Acquired autoimmune coagulation factor XIII/13 deficiency

Abstract

Coagulation factor XIII/13 (FXIII) is a transglutaminase that cross-links fibrin monomers, provides clot stabilization and resistance to fibrinolysis and proteolysis, and ultimately contributes to hemostasis and wound healing. FXIII is a hetero-tetramer formed by two catalytic A subunits (FXIII-A) and two noncatalytic B subunits (FXIII-B). Autoimmune acquired factor XIII/13 deficiency secondary to anti-FXIII antibodies (AH13) is a severe bleeding disorder that occurs mainly in the elderly. While AH13 is a very rare disease, with only about 100 cases reported worldwide, more than 60 of these cases have been identified in Japan. AH13 is somewhat difficult to diagnose because the abnormalities are not detected by routine coagulation testing.

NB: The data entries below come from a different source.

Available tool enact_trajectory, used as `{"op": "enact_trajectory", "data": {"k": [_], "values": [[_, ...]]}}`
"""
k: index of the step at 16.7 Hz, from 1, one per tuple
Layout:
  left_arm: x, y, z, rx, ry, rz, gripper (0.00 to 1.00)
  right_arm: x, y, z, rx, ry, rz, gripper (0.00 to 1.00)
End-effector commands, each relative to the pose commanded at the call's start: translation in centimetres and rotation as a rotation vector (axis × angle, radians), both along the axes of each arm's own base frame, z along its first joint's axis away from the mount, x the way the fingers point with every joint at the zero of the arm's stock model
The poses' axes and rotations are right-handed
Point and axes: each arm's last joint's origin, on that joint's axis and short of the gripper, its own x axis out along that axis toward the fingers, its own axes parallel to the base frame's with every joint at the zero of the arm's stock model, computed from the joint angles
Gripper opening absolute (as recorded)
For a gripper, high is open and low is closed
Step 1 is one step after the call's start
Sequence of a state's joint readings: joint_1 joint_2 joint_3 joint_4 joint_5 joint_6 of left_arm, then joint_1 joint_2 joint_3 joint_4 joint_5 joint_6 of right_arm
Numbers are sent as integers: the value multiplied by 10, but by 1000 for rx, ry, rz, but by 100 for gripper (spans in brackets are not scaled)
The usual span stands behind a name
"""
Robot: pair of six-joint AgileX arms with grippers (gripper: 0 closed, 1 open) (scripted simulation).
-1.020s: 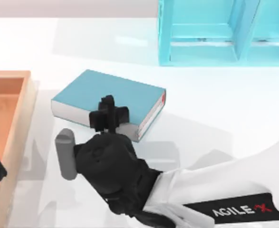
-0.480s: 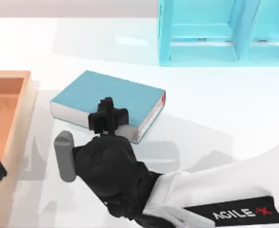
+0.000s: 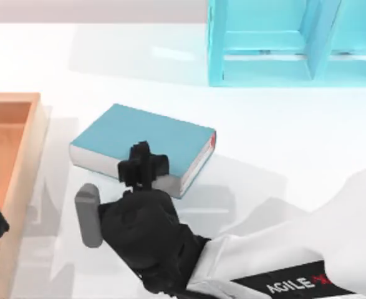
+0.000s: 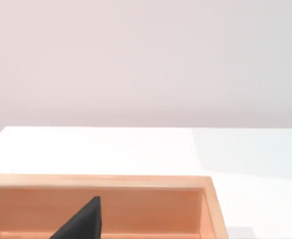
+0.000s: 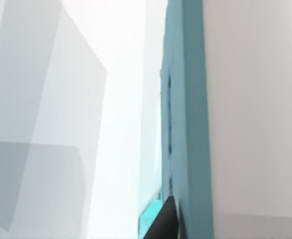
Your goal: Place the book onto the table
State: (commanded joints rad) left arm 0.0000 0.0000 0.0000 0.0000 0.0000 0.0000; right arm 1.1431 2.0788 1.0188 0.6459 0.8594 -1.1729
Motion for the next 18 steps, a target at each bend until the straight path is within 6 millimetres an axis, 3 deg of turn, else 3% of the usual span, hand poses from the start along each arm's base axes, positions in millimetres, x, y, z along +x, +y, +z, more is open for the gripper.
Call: {"op": "enact_trajectory", "data": {"k": [5,18], "values": [[0,0,0,0,0,0,100,0,0,-6,4,0,-1,0],[0,0,0,0,0,0,100,0,0,-6,4,0,-1,98]]}}
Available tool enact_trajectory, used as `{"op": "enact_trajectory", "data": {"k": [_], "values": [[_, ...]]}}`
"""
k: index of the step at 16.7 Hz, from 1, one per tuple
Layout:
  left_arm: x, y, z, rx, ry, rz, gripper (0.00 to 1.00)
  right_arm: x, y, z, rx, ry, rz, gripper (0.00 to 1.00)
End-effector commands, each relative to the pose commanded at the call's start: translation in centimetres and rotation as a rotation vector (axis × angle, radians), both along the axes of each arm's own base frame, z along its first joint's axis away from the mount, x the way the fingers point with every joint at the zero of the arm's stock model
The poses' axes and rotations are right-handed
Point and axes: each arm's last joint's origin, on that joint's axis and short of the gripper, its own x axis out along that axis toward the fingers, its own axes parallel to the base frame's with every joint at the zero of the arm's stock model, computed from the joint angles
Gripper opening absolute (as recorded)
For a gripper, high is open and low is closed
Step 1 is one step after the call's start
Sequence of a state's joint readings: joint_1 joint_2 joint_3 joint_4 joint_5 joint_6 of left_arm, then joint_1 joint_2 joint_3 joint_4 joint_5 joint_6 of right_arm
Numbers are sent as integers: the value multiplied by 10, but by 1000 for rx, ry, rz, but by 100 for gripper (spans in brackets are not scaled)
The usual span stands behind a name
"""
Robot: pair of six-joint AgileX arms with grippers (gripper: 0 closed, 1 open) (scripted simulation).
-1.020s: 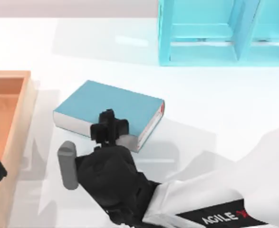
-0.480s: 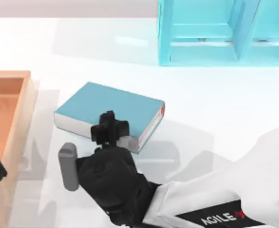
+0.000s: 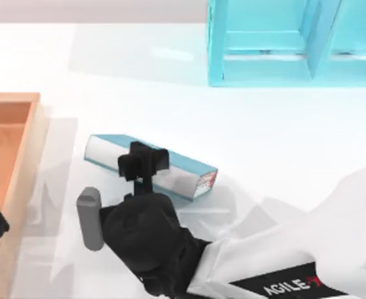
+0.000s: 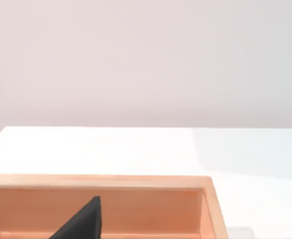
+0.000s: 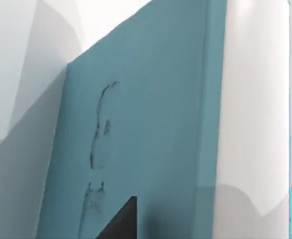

Anti-FXIII autoantibodies have been sub-classified into three types, including: (1) type Aa autoantibodies that mainly inhibit the thrombin-mediated proteolytic cleavage of FXIII-A, preventing its activation, (2) type Ab autoantibodies that inhibit the enzymatic activity of activated FXIII-A, and (3) type B autoantibodies that bind to and remove noncatalytic FXIII-B subunits from the circulation. We have encountered four cases of AH13 (three of type Aa and one of type B) in the past decade. This review outlines the diagnosis and treatment of AH13, with a focus on recent experience at our hospital.